In July 2030, China deploys civilians and military forces on one of the Senkaku Islands, declaring a no-fly, no-sail zone and threatening to use force if the perimeter is violated. Tokyo condemns Beijing and vows to defend its territory with its amphibious units — hopefully with U.S. military support.
That was the prelude to a Center for a New American Security (CNAS) online war game conducted July 22. Over 400 participants, including myself, fully enjoyed the exercise. The Canon Institute for Global Studies plays similar war games and I learned a lot from this well-organized event.
My views on what happened in the game are ambivalent. Red Team continued occupying the island and enforcing the exclusion zone. Blue Team sent its amphibious units to regain the island, which was now surrounded by Red Team’s cordon. Both teams attacked each other’s command and information systems.
As the battle intensified, Blue Team tried to gain air superiority while Red Team continued attacking the remaining Japanese vessels with limited success. Blue Team continued its formidable underwater operations while Red Team finally attacked and damaged Blue Team’s aircraft carrier. Eventually the battle reached a stalemate.
While not predictive, the game raised more questions than answers. The outcome was extremely ominous for Japan. Would the U.S. run the risk of a major war against China over such a small island in the Pacific? Would China bomb Okinawa? And, ultimately, could Japan defend itself? The following are my takeaways.
Red Team’s objectives were to take Uotsuri Island, to establish an exclusion zone or territorial control, and, finally, to remind Blue Team (Japan and the United States), by consolidating its fait accompli, that it can't win a war against Red Team.
The most intriguing part was that Red Team’s Central Military Commission initially allowed its forces to attack Japanese vessels, but not to go after U.S. vessels or aircraft. Red Team, even after attacking a U.S. aircraft carrier, was reluctant to bomb U.S. and Japanese military bases in Japan.
Blue Team had three objectives: To defend Japan and its territories; to reestablish a territorial control over the island and, finally, to avoid fighting World War III against Red Team. Although the last objective made sense, it limited the Blue Team’s subsequent military options.
Few East Asia hands
The great majority of 400 participants in the war game appeared to be smart but ordinary American scholars and researchers specialized or interested in international security issues. Only a few individuals had backgrounds in East Asian studies.
In this game, the participants were requested to vote for several military options for the two teams. That was particularly useful for Tokyo because the outcome of the game may reflect, at least partially, how ordinary American decision-makers without backgrounds in East Asian studies would make tough choices.
Aversion to a major war
Both teams were extremely cautious to avoid any offensive options that could lead to an uncontrollable major war. Even if they had to escalate, they would choose a prudent phased escalation and tried not to directly hit each other’s strategic targets.
The flip side of this cautiousness, however, is the credibility of the Blue Team alliance. If the allies don't support one another in a critical moment out of fear it could trigger an unexpected escalation leading to a major war, it could ultimately kill the alliance.
Okinawa not attacked
By the same token, this kind of cautiousness could prevent a disastrous battle outcome. Red Team’s option to go after the Blue Teams bases in Japan was dismissed by 62 percent of the 400 participants.
What would happen if Red Team decided to bomb U.S. bases in Japan, for example Kadena Air Force Base? Would such an action constitute an armed attack against Japan? The answer is yes. U.S. facilities in Japan are located on Japanese territory and such an attack would automatically constitute armed aggression against Japan, which would authorize Japan to use force to defend itself.
At the final stage, an option for Blue Team to use special operations units against Red presence on the occupied island was dismissed by two-thirds of the 400 participants.

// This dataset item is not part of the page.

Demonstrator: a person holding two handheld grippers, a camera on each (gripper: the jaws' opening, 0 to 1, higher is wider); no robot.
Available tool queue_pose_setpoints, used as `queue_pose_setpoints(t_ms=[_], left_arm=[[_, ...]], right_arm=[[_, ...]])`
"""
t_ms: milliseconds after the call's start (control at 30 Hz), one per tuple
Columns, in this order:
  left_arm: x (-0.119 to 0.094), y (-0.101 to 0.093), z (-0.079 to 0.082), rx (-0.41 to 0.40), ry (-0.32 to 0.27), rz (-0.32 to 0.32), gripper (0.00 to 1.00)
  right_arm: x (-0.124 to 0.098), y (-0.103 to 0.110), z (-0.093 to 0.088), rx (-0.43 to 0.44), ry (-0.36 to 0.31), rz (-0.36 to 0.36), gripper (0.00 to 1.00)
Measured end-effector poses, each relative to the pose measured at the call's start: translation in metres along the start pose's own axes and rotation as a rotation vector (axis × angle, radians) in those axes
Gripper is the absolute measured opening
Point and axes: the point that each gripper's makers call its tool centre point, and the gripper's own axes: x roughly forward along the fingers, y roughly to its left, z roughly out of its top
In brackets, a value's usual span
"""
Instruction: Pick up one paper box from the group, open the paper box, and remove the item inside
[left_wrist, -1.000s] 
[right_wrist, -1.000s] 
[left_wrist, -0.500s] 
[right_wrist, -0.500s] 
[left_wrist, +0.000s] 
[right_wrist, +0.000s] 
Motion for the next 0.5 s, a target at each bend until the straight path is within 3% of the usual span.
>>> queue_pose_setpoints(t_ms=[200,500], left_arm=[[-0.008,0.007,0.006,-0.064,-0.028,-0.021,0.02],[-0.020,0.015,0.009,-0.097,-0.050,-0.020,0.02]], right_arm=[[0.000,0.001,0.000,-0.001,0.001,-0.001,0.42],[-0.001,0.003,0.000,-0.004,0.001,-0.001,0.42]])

The poll showed 68 percent preferred going after Red Team’s fleet around the Senkakus instead. This could mean that Blue Team would not only endanger the operation by Japanese amphibious units to regain the island, but also perpetuate Red Team’s control over the island and exclusion zone. Such an outcome could infuriate some people in Japan and inflame their anti-American sentiment.
While not predictive, the game highlighted the fact that Japan would have no easy options in an East China Sea crisis. Tokyo shouldn't expect U.S. forces to “fight to the death” to regain the Senkakus. If China unilaterally starts landing operation against the Senkakus, Japan must be prepared to fight with limited U.S. support.
Japan must be able to deter China’s move against the Senkakus. If China occupies the islands and attacks U.S. or Self-Defense Force bases in Japan, it will wake Japan up and Beijing would automatically become the aggressor. Although China may win the battle over the Senkakus, it would eventually lose the war for the international community's support.
Kuni Miyake is president of the Foreign Policy Institute and research director at Canon Institute for Global Studies.